#### [Problem statement]
Give back each line of the listing below that contains the string "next".

#### [Entries supplied]

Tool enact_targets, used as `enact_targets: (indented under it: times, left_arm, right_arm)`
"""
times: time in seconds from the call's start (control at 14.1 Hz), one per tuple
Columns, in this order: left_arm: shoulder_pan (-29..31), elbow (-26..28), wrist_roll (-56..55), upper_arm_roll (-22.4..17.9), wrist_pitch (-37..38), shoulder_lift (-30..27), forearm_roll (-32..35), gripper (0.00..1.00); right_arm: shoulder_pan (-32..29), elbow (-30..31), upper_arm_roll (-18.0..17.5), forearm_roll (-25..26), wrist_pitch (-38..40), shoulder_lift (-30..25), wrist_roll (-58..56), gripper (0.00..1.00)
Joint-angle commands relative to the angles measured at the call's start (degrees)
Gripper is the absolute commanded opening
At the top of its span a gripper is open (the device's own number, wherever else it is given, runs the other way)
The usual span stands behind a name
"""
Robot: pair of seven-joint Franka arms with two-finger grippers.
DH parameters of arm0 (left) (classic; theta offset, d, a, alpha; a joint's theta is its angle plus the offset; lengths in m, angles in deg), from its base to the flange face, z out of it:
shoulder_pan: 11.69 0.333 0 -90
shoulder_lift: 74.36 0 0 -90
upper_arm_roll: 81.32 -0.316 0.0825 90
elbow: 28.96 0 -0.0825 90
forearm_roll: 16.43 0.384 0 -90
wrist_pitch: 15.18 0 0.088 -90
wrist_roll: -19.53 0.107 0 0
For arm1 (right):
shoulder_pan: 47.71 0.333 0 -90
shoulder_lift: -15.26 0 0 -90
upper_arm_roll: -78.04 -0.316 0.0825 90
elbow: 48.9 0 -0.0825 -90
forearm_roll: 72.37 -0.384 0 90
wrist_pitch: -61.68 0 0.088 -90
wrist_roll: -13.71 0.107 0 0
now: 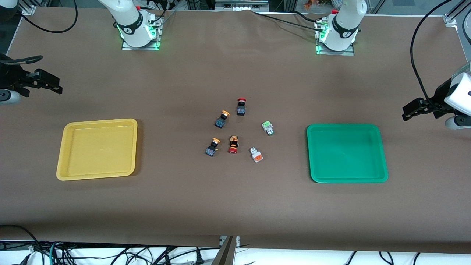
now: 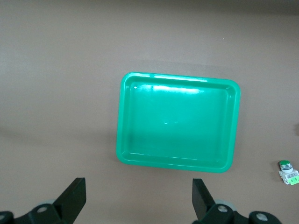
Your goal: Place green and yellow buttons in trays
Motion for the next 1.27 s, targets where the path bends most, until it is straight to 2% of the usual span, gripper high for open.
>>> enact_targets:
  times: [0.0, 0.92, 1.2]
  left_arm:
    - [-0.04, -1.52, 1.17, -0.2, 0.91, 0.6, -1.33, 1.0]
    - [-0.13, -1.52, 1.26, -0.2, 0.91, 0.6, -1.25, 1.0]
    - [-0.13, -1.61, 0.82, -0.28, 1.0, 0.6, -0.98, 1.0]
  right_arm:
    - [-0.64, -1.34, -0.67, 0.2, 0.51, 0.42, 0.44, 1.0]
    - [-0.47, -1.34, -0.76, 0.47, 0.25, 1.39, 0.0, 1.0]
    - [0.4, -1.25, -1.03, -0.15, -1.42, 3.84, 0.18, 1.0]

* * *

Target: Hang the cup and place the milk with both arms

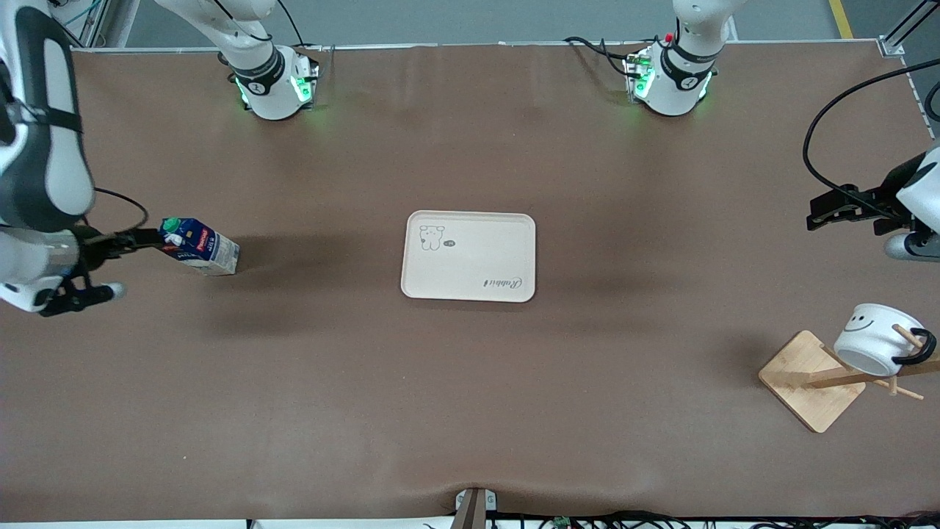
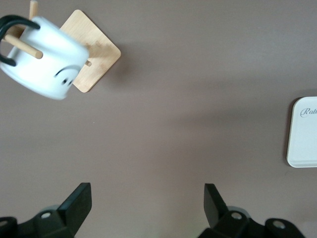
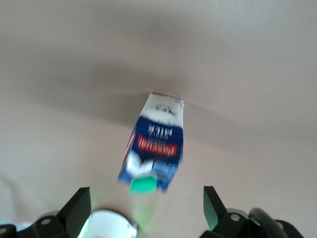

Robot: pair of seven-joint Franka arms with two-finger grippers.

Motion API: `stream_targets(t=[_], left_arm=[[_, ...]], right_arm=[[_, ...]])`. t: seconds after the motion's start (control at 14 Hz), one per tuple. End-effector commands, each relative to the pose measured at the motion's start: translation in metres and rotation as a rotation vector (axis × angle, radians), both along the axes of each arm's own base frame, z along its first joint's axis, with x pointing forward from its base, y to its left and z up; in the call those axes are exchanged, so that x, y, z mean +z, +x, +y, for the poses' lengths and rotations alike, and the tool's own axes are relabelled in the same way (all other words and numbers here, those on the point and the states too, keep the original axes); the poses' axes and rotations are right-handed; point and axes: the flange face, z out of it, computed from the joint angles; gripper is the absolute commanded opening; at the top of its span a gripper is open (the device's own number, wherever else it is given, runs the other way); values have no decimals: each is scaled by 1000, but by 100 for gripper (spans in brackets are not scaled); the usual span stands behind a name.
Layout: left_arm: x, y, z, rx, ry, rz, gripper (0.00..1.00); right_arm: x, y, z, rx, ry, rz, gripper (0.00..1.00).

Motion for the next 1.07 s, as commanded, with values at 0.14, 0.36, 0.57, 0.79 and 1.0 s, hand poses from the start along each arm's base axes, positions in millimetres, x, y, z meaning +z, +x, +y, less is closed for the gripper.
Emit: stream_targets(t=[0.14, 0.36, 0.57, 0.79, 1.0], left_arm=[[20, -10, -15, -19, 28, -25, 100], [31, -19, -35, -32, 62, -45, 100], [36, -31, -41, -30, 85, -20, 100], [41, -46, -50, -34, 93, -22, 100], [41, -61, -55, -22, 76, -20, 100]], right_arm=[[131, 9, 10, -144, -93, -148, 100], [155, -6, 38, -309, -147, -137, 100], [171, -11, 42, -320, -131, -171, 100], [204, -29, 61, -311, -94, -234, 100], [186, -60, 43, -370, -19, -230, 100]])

#### [Exercise output]
Motion for the next 1.27 s, targets where the path bends most, until it is straight to 2% of the usual span, gripper high for open.
Motion for the next 1.07 s, as commanded, with values at 0.14, 0.36, 0.57, 0.79 and 1.0 s, hand poses from the start along each arm's base axes, positions in millimetres, x, y, z meaning +z, +x, +y, less is closed for the gripper.

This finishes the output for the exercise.